I can’t wrap my head around how badly I screwed up yesterday, mulling over the words on an endless loop. My brain is doing it on purpose whispering to me, “this is what you deserve, just listen to what you’ve said to the person you love the most. Revel in your pain. You deserve it.”
And that’s what I’ve been telling myself. I deserve this. This feeling of a fall that wont end in a crash or even a bruise. The only thing I have bruised is his feelings.
So I guess I’ll tell the story since nobody I know IN REAL LIFE will read this, and I really need to write it all out to try and forgive myself.

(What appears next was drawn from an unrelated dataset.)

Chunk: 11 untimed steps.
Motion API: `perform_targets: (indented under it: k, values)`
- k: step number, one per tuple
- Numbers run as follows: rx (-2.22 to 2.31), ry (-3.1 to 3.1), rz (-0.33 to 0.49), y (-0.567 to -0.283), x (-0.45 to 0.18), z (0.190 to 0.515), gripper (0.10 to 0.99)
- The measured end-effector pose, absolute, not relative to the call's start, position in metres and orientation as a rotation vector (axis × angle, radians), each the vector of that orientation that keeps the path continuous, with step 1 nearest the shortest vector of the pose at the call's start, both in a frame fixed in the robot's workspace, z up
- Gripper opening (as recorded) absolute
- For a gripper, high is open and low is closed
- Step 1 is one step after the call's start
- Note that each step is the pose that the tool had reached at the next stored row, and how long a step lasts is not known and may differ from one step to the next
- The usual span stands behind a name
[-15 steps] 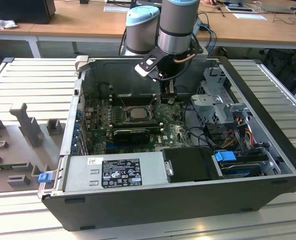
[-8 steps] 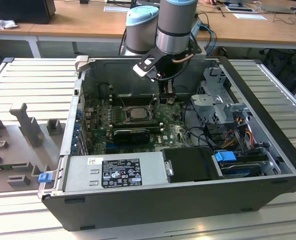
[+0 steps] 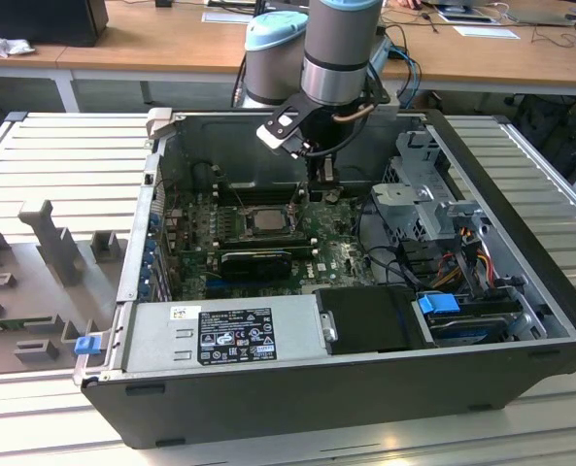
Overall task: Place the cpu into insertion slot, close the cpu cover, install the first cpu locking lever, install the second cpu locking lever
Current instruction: 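Close the cpu cover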
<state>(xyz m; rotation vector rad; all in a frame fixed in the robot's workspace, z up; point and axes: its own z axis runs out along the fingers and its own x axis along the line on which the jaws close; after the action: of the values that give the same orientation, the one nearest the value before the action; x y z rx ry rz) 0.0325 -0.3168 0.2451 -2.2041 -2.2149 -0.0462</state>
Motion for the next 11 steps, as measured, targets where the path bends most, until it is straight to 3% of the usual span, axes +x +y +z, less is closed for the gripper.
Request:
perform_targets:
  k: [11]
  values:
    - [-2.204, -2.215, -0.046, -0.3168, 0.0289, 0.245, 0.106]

Yesterday When I was at work my significant other called and said, I found a pretty beat up ring on the ground today, what size do you wear?” Innocent enough, right? I told him and went about my day.
When I got home that evening he said, “babe, I have this weird thing on my back that has been bothering me all day, can you check it out?”
Always eager to be his nurse, I obliged.
I lifted up his shirt to see a ring, the ring I thought had come from the gutter, taped to his back. I peeled it off, giggled, and without even inspecting the ring, I said, “oh, this is just costume jewelry!”
To which he replied, “No its not, I thought it was sterling silver.”
And this is where it gets ugly, even hard for me to type.
I said, “I could probably bite this thing in half. This better not be how you decide to purpose to me.” Followed by some giggles.
This is when he started walking back inside our house. I was still confused, still thinking ALL OF IT was a gag.
I walked into our room, as he lay on our bed and asked why he was so upset. He said, “that was really mean of you. I really did buy that for you, I told you that story about finding it on the street so you wouldn’t catch onto me buying a gift for you.”
I felt my throat well up and all my insides sink into the lower half of my body. I was speechless at how heartless I must have looked. I ran to the bathroom and proceeded to cry in there for 45 minutes. I called my mom while hidden away next to the toilet. She was honest, which I appreciated. But honesty always hurts. She said I did screw up, and that I need to pour my heart out to him. So that’s what I did.
I did the walk of shame back to our room, with my eyes almost swollen shut by now, I told him how sorry I was and that I hope after all the years we’ve been together that he knows that I am not the materialistic brat that I completely acted like. I also told him I thought the whole thing was a joke right up until the moment he told me he had spent money on it.
Our night was quiet, cuddling was rigid. Our morning was equally as quiet. Last night for the first time in my life, I felt like hurting myself, or disappearing.
Shame on me for tarnishing the sacredness of “us”. Shame on me for making him feel like a fool.
I keep replaying how excited he must have been at the jewelry counter picking something out, smiling as he left the store. Smiling and laughing with anticipation as his uncle helped him tape the ring to his back. And I just shit all over it.
I fear he will never fully forgive me, I know I will never fully forgive myself.
I usually share my blog on my Facebook page. But I can’t share this one. This post was for me, to just lay it all on the line. Hoping that writing it all out will give me some kind of relief. I don’t know how I am going to make this up to him, and this makes me question if he’ll ever marry me now!
If you have read this far, thank you for listening.
I’m hoping this is my “one big fuck up of the century” because I never want to go through this feeling of hopelessness again.
Note to self: Everybody has at least one of these moments in their lives. I think.